Work instruction :: Print exactly the lines below between the line holding "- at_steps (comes" and the line holding "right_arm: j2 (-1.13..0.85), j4", inclusive, and nothing more.

Data shown ::
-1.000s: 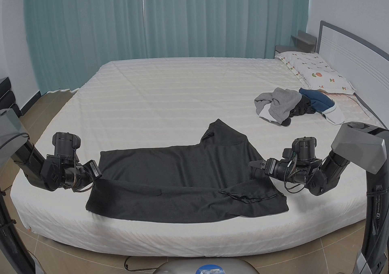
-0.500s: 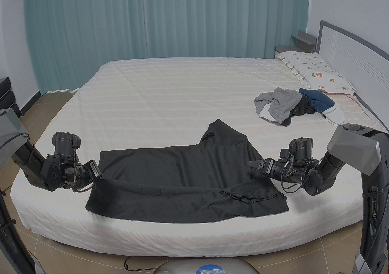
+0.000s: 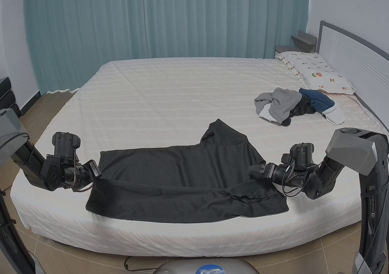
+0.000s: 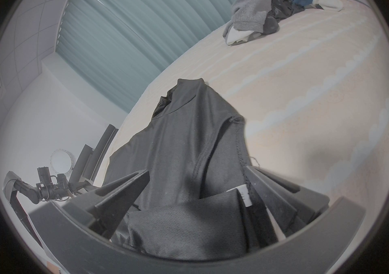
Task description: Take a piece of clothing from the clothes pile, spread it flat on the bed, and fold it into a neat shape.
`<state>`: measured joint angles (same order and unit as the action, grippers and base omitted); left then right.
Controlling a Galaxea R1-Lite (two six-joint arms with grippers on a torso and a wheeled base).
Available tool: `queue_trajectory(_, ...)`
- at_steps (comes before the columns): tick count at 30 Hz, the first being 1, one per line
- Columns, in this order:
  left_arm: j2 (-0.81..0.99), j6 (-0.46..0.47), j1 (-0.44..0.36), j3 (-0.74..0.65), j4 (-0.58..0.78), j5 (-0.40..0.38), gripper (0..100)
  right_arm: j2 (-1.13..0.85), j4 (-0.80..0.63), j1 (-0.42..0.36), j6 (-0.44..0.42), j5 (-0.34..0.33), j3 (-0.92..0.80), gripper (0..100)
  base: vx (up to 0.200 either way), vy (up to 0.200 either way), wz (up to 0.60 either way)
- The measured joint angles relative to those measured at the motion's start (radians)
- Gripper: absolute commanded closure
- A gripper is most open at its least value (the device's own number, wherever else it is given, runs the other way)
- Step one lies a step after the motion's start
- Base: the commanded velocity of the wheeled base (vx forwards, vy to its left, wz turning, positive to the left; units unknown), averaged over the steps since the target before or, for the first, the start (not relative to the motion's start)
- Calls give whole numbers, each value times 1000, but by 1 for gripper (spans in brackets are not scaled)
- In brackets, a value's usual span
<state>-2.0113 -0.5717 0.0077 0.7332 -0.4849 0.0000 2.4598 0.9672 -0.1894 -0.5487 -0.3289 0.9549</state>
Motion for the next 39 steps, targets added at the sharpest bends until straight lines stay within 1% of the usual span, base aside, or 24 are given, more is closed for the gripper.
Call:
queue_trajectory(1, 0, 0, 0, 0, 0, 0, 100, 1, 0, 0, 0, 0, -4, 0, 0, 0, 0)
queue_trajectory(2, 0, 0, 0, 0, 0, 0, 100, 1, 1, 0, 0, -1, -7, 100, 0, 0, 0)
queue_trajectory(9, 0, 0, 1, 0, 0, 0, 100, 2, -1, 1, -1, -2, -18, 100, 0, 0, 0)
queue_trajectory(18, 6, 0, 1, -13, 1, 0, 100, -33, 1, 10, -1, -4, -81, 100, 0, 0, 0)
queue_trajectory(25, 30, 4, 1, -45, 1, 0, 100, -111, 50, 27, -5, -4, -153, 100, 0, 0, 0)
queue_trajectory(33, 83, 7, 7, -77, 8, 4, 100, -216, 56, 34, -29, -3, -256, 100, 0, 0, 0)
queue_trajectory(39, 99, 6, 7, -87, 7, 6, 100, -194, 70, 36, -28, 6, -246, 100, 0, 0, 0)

The answer ::
- at_steps (comes before the columns): tick count at 30 Hz, the first being 1, one per line
- Columns, in this order:
  left_arm: j2 (-0.81..0.99), j6 (-0.46..0.47), j1 (-0.44..0.36), j3 (-0.74..0.65), j4 (-0.58..0.78), j5 (-0.40..0.38), gripper (0..100)
  right_arm: j2 (-1.13..0.85), j4 (-0.80..0.63), j1 (-0.42..0.36), j6 (-0.44..0.42), j5 (-0.34..0.33), j3 (-0.92..0.80), gripper (0..100)

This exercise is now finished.